Try it :: If a line in the data below holds the word "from", copy it.

Given information ::
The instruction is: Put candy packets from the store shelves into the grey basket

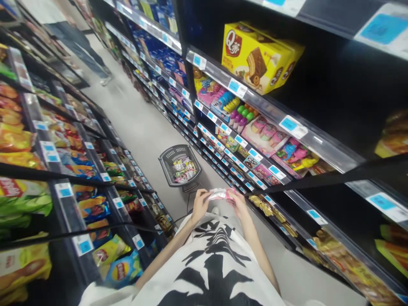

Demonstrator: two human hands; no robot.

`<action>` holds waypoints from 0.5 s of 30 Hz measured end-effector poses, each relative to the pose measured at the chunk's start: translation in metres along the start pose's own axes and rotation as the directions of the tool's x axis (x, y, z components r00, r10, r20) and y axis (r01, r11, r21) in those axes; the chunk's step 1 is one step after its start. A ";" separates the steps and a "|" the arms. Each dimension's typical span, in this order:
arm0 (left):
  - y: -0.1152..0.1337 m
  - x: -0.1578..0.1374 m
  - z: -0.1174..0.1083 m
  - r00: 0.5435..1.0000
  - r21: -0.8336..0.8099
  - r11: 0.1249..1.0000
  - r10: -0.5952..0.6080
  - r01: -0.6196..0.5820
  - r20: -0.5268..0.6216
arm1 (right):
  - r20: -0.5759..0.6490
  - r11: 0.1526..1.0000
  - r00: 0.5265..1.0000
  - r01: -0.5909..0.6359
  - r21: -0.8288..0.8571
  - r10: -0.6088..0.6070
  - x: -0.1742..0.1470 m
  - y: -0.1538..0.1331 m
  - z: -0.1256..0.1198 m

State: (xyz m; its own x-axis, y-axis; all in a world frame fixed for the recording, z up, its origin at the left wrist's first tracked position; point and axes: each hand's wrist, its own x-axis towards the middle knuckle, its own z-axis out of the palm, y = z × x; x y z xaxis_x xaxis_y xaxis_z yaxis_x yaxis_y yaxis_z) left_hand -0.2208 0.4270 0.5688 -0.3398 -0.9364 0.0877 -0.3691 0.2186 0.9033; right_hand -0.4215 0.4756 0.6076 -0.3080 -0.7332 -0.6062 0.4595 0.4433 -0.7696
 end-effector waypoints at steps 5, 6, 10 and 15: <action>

Result of the task ::
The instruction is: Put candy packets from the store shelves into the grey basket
`<action>` holds waypoints from 0.5 s of 30 Hz measured end-effector poses, each relative to the pose measured at the chunk's start: translation in metres along the start pose's own axes and rotation as the directions of the tool's x axis (x, y, z components r00, r10, r20) and y axis (r01, r11, r21) in those axes; the chunk's step 1 is one step after its start. A ";" separates the steps and a "|" the arms. Each dimension's typical span, in this order:

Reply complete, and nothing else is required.